So that's one quite mainstream opinion that would be suppressed if the government banned TikTok. No, you wouldn't be arrested for posting pro-Palestine stuff to Facebook (at least not under Biden...) but that's not the only way for the government to curtail speech.



Just so you know, the whole world except USA is pro palestine.


A lot of the US population is as well despite how our media frames it.


But a ban on TikTok isn't a ban on pro-Palestine speech. How does banning TikTok stop people from being able to say something in support of Palestine?


Of course you can shout whatever you want alone in your bedroom — this is true even in North Korea or Iran. If the government goes out of its way to make it difficult to publicize certain opinions, it is widely considered to be an infringement on freedom of speech.

Imagine if they shut down CNN and MSNBC for being the most anti-Trump major TV stations. Wouldn’t you think that was an infringement, even if it wouldn’t stop individuals from speaking their mind on the topic?
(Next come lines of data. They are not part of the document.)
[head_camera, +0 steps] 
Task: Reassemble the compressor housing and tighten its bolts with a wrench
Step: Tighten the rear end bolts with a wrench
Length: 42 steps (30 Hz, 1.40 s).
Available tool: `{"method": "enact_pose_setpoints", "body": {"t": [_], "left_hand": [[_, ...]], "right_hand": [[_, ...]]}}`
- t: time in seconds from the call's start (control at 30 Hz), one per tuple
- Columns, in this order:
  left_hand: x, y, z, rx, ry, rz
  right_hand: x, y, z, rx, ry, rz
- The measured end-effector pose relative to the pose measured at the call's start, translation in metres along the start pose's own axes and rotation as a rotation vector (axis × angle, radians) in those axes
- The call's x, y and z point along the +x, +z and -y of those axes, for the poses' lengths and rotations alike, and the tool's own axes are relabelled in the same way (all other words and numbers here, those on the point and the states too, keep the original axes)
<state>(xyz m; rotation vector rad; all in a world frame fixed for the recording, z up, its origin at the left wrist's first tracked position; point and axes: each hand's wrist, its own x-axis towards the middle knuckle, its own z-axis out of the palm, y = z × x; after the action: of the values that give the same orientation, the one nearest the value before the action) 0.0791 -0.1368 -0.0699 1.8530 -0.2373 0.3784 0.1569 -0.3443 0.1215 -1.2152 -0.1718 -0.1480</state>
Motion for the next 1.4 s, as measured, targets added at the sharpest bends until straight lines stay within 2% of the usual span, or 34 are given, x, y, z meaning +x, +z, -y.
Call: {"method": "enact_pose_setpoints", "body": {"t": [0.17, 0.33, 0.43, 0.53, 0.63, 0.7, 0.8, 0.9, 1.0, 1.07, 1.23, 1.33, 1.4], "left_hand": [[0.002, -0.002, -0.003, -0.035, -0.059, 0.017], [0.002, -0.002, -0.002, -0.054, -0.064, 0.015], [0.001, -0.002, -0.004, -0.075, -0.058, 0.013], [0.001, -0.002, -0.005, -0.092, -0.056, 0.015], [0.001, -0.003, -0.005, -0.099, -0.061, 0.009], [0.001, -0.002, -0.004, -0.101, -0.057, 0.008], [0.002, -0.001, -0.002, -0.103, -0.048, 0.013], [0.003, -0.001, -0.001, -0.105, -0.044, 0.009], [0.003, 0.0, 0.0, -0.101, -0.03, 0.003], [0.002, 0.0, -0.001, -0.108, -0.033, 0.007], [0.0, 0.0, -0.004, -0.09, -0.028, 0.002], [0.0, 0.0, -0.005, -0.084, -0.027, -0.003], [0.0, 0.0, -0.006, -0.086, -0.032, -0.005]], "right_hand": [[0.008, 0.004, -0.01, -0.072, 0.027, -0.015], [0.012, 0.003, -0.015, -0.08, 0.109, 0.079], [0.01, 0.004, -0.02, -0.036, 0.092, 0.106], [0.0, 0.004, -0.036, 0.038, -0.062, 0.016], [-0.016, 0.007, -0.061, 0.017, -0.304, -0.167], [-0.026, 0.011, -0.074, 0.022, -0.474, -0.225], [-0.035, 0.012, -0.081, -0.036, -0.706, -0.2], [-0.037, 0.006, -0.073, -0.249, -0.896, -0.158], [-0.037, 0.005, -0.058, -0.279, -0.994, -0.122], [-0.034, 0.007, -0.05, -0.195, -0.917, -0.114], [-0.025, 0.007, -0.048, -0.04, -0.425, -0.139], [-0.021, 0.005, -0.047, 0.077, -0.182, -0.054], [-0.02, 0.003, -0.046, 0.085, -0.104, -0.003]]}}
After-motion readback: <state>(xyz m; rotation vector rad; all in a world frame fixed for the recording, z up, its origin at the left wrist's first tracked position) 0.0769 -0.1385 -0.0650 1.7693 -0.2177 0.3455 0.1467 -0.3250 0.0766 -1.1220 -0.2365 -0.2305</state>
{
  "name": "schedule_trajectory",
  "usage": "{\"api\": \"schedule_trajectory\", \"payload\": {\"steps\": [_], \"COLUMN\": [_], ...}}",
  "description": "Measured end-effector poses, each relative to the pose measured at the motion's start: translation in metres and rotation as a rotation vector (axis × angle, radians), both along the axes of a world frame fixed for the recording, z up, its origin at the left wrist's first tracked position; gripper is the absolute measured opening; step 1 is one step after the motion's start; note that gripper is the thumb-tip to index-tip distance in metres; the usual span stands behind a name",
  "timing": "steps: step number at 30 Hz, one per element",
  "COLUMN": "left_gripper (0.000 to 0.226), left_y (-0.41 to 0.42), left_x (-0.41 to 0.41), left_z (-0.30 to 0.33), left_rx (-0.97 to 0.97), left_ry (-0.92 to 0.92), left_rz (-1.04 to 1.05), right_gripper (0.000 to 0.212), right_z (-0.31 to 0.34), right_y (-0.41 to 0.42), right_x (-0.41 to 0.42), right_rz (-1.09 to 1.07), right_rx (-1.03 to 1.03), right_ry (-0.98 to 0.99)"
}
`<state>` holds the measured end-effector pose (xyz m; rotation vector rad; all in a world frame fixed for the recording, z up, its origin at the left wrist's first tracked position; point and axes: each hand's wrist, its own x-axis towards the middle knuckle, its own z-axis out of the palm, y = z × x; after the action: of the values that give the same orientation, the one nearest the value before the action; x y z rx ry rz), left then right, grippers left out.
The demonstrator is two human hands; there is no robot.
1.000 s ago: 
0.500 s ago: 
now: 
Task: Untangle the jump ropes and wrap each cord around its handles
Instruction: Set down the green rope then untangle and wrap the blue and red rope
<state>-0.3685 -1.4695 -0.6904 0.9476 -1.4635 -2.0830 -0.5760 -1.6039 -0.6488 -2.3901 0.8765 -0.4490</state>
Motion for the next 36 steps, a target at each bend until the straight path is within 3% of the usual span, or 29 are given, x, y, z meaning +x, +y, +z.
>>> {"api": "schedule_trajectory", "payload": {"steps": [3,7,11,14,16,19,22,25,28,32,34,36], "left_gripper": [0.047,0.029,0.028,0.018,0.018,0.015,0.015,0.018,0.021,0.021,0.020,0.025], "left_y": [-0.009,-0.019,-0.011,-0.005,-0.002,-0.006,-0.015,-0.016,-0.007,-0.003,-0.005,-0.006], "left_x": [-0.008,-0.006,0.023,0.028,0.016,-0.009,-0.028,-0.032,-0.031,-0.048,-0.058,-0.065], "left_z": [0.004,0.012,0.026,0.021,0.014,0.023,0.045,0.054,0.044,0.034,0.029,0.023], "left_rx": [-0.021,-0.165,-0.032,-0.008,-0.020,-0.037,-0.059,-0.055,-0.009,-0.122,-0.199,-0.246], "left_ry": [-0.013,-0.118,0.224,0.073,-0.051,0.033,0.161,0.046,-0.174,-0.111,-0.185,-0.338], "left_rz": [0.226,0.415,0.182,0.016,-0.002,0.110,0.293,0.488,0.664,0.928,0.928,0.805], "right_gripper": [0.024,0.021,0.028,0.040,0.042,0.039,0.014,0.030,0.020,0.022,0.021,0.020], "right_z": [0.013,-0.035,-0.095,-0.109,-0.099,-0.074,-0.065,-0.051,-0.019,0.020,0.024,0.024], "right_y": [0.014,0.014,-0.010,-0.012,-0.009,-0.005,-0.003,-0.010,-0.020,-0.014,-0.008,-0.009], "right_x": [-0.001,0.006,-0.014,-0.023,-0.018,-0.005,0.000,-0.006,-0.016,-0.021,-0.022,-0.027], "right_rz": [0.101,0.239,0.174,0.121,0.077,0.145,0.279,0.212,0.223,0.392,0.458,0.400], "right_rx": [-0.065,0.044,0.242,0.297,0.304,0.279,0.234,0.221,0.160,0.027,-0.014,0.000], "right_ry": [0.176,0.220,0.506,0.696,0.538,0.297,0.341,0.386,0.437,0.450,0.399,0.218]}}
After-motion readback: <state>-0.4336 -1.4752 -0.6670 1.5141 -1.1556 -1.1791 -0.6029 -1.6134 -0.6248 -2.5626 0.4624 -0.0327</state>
> If the government goes out of its way to make it difficult to publicize certain opinions, it is widely considered to be an infringement on freedom of speech.

Banning a specific platform would only be making that difficult if there weren't other options. TikToj is one of many social media platforms, and given that industry's tendency to steal each others features and engagement models it isn't even particularly unique in what it offers.

All that said, I'm not a fan of almost any government involvement and would much rather them stay in their lane. I just see this one as an overreach problem rather that a violation of free speech.


Why didn’t you respond to my hypothetical question?


Probably because it TikTok is a video first platform? Text doesn't really do it justice.


Could also just be a demographics thing


If TikTok didn't exist, wouldn't you expect those Pro-Palestine viewpoints to appear somewhere else? The whole thing is unverifiable because we have no test/control, but it seems implausible that the platform was the only avenue for this particular speech.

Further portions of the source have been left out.